Stasia put her right hand inside her dressing gown, rustled around in her nightshirt, and paused.

‘Sometimes we humans can’t explain things, sometimes we don’t understand things, but just because most people don’t see these things and don’t believe in them doesn’t mean they don’t exist.’

‘And what don’t most people see?’

‘They don’t see my friends standing under the cherry tree, and nor do they see how special you are.’

‘Why am I special?’

‘You can do things other people can’t.’

‘Like what?’

‘You learn faster than the others. You have a different understanding of things. You have a feeling for people.’

‘You mean I can tell if someone’s been crying, even if they’ve already washed their face?’

‘For example, yes.’

She took something out of her dressing gown and held it tightly in her hand.

‘But why can’t the others see your friends? Is one of them standing there now? Can I see her?’

‘No, there’s no one there just now. They probably have to sleep, too. I don’t know if you would see them. Most people don’t see them because they didn’t know them, and they didn’t love them enough.’

‘What was your friend called?’

‘Sopio.’

‘And why did she die?’

‘Because the world is a dung heap and most people are pieces of cow shit.’

‘And me?’ I giggled. I liked Stasia’s choice of words.

‘You’re a diamond in the rough, and you have to learn to ignore the muck. Things aren’t going to be easy for you at school, but you must learn to stand up for yourself. You must learn to get by without the others, if need be — even without your sister.’

‘I didn’t want to make her fall off the swing.’ I didn’t know why I was lying.

‘It’s all right to want it. But it was wrong of you to do it. She let you down. But don’t hurt anybody just because they’ve hurt you: it’ll come back like a boomerang. It won’t lessen your own suffering. You need to understand that people don’t hurt you because you’re stupid or ugly; they hurt you because they’re envious of you.’

‘That’s not true.’ I didn’t want to talk about that morning.

‘No, it is true. Give me your hand; hold out your wrist, my eyesight’s bad — yes, like that.’

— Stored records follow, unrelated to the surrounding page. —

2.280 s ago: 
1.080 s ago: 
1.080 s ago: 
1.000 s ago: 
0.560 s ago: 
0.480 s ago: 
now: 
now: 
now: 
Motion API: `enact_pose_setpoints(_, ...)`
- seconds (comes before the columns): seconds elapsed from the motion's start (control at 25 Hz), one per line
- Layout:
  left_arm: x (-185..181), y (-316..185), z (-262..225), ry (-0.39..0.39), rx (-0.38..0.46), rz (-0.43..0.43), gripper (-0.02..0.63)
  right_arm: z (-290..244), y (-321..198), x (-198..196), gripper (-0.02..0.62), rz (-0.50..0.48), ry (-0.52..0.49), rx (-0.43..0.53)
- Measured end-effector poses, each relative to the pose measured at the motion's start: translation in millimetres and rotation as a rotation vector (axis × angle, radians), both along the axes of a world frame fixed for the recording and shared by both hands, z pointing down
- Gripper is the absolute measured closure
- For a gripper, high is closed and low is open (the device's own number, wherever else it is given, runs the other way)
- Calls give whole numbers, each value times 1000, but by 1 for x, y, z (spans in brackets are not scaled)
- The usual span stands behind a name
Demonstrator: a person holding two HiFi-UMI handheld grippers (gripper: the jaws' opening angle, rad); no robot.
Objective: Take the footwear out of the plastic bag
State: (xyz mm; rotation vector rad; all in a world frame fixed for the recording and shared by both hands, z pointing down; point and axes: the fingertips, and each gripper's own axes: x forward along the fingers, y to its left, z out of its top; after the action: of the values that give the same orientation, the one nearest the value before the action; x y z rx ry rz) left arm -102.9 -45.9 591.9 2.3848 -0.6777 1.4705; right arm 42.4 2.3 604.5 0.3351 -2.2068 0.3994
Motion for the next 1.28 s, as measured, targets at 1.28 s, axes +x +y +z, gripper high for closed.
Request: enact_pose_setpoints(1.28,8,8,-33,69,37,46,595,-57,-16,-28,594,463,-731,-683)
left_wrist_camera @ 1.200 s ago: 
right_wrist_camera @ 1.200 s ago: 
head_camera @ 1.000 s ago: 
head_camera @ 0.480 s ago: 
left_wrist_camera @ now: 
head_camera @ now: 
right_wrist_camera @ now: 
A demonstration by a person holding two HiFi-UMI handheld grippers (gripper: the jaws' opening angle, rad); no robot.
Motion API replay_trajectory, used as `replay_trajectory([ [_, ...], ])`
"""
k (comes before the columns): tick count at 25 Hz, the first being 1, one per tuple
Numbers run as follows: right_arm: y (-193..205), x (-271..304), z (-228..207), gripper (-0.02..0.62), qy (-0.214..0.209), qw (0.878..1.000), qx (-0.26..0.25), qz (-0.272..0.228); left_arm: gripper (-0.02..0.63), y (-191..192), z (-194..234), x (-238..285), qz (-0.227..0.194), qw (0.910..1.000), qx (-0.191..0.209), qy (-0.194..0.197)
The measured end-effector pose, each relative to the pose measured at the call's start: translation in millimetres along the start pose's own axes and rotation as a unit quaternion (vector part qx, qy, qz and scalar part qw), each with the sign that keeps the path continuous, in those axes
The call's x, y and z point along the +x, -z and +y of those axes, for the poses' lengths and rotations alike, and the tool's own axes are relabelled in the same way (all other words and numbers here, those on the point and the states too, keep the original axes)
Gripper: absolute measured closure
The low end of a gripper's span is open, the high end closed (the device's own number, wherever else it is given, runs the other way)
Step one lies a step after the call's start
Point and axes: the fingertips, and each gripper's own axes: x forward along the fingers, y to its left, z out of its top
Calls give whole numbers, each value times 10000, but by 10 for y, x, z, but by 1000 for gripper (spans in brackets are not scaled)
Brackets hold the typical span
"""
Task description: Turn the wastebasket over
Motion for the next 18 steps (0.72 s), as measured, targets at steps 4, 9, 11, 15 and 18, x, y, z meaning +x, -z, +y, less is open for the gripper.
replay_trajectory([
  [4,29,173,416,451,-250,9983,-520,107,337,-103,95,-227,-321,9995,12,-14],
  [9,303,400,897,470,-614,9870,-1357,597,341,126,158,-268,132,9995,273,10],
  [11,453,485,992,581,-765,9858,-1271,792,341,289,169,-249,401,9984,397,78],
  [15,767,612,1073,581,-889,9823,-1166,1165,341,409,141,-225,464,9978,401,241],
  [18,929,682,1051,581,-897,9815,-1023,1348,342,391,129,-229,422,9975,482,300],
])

She opened her fist and fastened something onto me. It felt cool and heavy.

‘What’s that?’

‘It’s a watch. An important person gave it to me. This watch is older than you, older than your mother, your grandfather, older than me, even. We’ll hide this watch in your bedside cabinet — it’ll be our little secret, all right? It’ll wait there for you, until your wrist is big and strong enough for it. It will always protect you. It always protected me.’

‘It’s beautiful.’

‘Yes, it is. It has magic powers, this watch. Oh, what’s that sigh for; do you think I’m telling you fairy stories?’

‘You tell me fairy stories all the time. How can your friend come here when she’s dead? And why does she come?’ I couldn’t get the idea into my head. After all, I was a socialist child, and socialist children learn mistrust from an early age.

‘I don’t know, my sunshine, I don’t know. Maybe there was something she left unfinished, a story she didn’t finish telling.’

I nodded thoughtfully and tried to imagine the ghost of Stasia’s dead friend. I had so many questions.